If you do that, there will be none of those nasty radial scratches. I learned this the hard way. ;-)


----------



## Carl Fisher (Apr 10, 2016)

ease up on the amount of pressure you apply and slow the lathe down. Alumilite is softer than many materials and when heated gets even more so. This will end up with a lot of bite to the paper for lack of a better way to describe it.
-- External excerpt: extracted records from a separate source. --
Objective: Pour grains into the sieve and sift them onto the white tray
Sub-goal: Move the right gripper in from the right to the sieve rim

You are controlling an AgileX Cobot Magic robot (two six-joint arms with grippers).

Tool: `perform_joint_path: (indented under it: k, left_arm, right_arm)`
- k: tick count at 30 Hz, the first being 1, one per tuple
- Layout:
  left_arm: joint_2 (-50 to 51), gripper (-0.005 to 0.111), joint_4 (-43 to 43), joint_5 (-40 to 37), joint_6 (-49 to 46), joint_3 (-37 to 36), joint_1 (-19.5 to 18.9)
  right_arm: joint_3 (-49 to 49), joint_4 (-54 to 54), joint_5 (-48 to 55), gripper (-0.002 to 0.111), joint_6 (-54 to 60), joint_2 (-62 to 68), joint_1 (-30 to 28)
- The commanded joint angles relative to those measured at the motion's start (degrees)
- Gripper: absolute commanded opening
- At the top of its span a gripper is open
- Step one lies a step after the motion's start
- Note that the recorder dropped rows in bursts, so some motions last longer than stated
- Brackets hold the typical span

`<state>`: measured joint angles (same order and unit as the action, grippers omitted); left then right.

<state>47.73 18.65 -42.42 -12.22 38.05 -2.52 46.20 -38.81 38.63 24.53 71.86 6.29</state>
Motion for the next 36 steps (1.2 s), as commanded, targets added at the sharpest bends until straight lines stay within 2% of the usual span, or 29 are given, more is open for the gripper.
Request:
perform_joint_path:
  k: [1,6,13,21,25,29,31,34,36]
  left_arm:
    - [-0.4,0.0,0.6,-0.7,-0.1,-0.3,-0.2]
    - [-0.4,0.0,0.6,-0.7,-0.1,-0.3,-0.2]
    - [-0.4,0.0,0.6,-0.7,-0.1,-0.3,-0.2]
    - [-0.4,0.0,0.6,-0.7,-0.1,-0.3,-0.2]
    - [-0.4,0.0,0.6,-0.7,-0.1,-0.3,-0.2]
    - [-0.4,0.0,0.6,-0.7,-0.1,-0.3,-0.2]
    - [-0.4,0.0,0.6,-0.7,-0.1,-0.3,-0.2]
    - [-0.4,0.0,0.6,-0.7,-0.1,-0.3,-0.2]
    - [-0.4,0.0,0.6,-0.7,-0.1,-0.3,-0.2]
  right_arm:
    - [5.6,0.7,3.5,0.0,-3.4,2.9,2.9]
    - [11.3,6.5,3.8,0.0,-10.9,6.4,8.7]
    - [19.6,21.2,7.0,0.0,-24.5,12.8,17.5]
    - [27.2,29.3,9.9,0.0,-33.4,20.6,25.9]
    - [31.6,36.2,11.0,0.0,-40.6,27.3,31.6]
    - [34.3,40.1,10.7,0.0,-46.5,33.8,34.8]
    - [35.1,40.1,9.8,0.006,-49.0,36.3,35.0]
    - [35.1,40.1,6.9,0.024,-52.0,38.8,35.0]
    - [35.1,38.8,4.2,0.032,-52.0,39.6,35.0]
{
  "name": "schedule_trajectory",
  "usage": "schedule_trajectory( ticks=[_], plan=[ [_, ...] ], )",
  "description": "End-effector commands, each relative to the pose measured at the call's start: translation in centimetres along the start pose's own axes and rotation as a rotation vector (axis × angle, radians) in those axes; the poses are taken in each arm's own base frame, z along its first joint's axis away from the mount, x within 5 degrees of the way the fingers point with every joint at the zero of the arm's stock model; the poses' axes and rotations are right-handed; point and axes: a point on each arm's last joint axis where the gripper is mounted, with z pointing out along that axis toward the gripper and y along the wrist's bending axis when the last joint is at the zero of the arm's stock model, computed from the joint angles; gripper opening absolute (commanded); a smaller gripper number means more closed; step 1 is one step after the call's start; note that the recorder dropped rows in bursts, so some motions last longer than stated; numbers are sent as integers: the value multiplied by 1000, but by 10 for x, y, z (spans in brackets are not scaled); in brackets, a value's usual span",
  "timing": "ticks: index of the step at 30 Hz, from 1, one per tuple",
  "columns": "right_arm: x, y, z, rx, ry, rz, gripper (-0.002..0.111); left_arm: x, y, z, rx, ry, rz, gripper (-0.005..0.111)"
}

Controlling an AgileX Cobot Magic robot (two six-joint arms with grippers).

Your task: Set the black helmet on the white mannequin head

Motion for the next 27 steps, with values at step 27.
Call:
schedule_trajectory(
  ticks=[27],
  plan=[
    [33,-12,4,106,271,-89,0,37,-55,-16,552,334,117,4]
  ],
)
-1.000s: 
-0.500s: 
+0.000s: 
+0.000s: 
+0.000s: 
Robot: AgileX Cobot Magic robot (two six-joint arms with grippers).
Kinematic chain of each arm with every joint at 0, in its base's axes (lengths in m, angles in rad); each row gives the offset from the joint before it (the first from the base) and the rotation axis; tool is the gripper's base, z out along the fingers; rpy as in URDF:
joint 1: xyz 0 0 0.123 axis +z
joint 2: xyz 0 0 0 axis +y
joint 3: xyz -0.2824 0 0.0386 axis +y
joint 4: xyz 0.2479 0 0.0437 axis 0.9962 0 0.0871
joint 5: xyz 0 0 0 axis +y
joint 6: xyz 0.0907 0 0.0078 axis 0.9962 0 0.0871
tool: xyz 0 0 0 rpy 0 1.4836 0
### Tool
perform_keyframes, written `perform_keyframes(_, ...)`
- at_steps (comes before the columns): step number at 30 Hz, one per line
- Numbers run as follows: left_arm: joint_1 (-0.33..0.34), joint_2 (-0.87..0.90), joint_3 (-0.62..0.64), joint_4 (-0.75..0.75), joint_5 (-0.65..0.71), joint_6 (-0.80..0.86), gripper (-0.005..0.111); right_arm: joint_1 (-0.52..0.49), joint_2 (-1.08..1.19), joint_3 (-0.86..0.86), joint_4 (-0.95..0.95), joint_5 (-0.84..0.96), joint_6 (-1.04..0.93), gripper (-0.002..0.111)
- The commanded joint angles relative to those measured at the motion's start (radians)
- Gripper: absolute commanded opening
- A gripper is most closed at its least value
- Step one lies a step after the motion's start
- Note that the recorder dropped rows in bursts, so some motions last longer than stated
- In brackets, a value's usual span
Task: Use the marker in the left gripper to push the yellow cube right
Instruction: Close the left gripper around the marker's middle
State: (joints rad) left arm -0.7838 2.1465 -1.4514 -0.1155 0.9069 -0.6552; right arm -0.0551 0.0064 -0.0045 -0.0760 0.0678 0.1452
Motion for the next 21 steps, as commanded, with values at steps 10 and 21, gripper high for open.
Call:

Slower speed and a light touch.


----------



## SkookumPens (Apr 10, 2016)

Make sure your pads are clean. I had problems with grit embedded in some of the pads. Using new ones took care of that problem.
Craig Chatterton
Puyallup


----------



## ElMostro (Apr 10, 2016)

Wet sand and make sure that before you move do the next MM grit you have sanded all the scratches from the previous grit out, also don't skip grits.


----------



## jttheclockman (Apr 10, 2016)

You did not say if you used other sandpaper before the MM. It is quite difficult to get deep radial scratches from MM. I too suggest using water to sand with MM. Wipe the blank off after each grit size.


----------



## mikeschn (Apr 11, 2016)

While I did use a few dry grits out of the box of 5 before starting with MM, I worked those scratches out radially and axially with the first few grits of MM. 

But the scratches came back when I was using the finer grits of MM. 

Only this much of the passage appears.